None of this matter if the game itself is not compelling, and fortunately Guild Ball is fantastic. Building a team and playing is deceptively easy. Guild Ball eschews the typical miniature game convention of calculating points and balancing upgrades with models in a quest to eke out some arbitrary numerical value. Instead you’ll choose a captain, 4 players, and a mascot. Mascots don’t dance inanely on the sideline. They aid their team directly, either through tactical benefits or by taking the occasional chunk out of an opponent’s leg.

Once on the field, an I-Go-You-Go system keeps the game incredibly dynamic. A great coach will have a great game plan for each round, and it’s important to keep strategy in mind. However, when your opponent can trigger a series of bonuses to run two-thirds of the way down the field or drop an entire forest in the middle of the pitch, the winner is going to be the player who can react to the changing game as you play..

Part of what makes the game simple to learn is the fact that you don’t need to learn new rules for each team.
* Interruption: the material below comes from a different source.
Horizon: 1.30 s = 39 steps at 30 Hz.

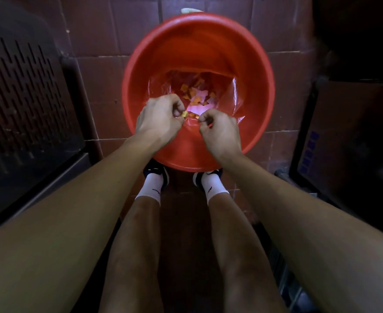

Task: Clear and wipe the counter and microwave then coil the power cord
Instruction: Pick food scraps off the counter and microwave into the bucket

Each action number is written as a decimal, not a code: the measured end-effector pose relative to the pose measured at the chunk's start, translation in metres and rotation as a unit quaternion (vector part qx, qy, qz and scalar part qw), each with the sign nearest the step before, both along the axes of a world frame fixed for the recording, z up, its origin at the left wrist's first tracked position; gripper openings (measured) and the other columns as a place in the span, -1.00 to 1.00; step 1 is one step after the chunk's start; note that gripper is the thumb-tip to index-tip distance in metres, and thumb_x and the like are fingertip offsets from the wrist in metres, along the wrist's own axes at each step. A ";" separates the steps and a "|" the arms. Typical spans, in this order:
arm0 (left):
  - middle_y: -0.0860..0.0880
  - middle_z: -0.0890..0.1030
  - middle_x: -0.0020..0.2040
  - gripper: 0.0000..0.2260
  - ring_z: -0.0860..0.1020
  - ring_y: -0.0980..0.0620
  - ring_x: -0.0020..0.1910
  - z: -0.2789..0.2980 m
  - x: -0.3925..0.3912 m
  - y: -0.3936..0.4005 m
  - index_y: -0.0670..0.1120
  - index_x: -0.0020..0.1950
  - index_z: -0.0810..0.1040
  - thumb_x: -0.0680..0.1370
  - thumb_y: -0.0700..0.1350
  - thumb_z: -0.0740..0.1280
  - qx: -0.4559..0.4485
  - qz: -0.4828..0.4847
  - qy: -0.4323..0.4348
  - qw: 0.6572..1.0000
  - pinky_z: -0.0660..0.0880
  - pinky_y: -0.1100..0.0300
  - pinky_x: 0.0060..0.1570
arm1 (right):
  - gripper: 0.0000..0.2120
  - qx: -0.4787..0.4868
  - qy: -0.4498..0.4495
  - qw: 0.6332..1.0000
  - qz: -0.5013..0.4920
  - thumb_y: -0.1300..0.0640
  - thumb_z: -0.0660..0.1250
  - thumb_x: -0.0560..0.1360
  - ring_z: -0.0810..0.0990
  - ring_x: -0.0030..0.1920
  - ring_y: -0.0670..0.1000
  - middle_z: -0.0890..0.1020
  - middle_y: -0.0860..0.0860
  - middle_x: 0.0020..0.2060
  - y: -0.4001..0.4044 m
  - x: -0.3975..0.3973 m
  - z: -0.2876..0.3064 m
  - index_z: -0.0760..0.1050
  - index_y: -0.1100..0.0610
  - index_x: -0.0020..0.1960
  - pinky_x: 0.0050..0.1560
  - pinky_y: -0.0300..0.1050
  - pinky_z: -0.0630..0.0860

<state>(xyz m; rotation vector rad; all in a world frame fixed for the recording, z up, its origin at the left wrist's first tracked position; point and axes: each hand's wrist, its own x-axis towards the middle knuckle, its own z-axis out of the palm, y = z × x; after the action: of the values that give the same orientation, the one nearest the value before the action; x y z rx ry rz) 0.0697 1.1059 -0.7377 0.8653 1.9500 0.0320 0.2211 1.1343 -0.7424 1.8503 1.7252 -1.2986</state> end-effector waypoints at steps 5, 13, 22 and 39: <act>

Whether you want a team that plays football or footbrawl, you’re not learning different systems. Everyone attacks the same way: by rolling a pool of dice determined by base stats and a few modifiers. After determining the total number of hits, you’ll consult your model’s unique Playbook. Simply stated, more hits don’t necessarily mean more damage. They mean more options.

The playbook of a team that wants to bash your face in is going to have damage effects available earlier in their book. Conversely, a team like the Fisherman’s guild that excels at scoring is likely to have tactical movement and ball control abilities more readily available. You can see at a glance what your team is good at and what your opponent is capable of.


This streamlines the learning process, making it easy to dive into the game. Of course, getting good is much tougher. It was rather humbling to end my first game grumbling about 2-3 slow turns before the “game gets going” only to get punished by an experienced opponent following up a turn 1 takeout with a turn 2 goal. There are a lot of synergies to discover and unlock, with seasonal releases keeping things fresh. The Brewers are never going to be as good at the kicky-goal parts as the Fisherman, but opting for some of the Season 2 releases will provide a new experience without having to invest in an entirely different team.

Guild Ball impressed me. After I dusted off my paintbrushes and super-glue, I was up and playing quickly. I’m getting better every game but still feel like I’m only scratching the surface of what the game can provide. Few games have captured my attention in the way Guild Ball has; it’s already great and has a bright future ahead of it.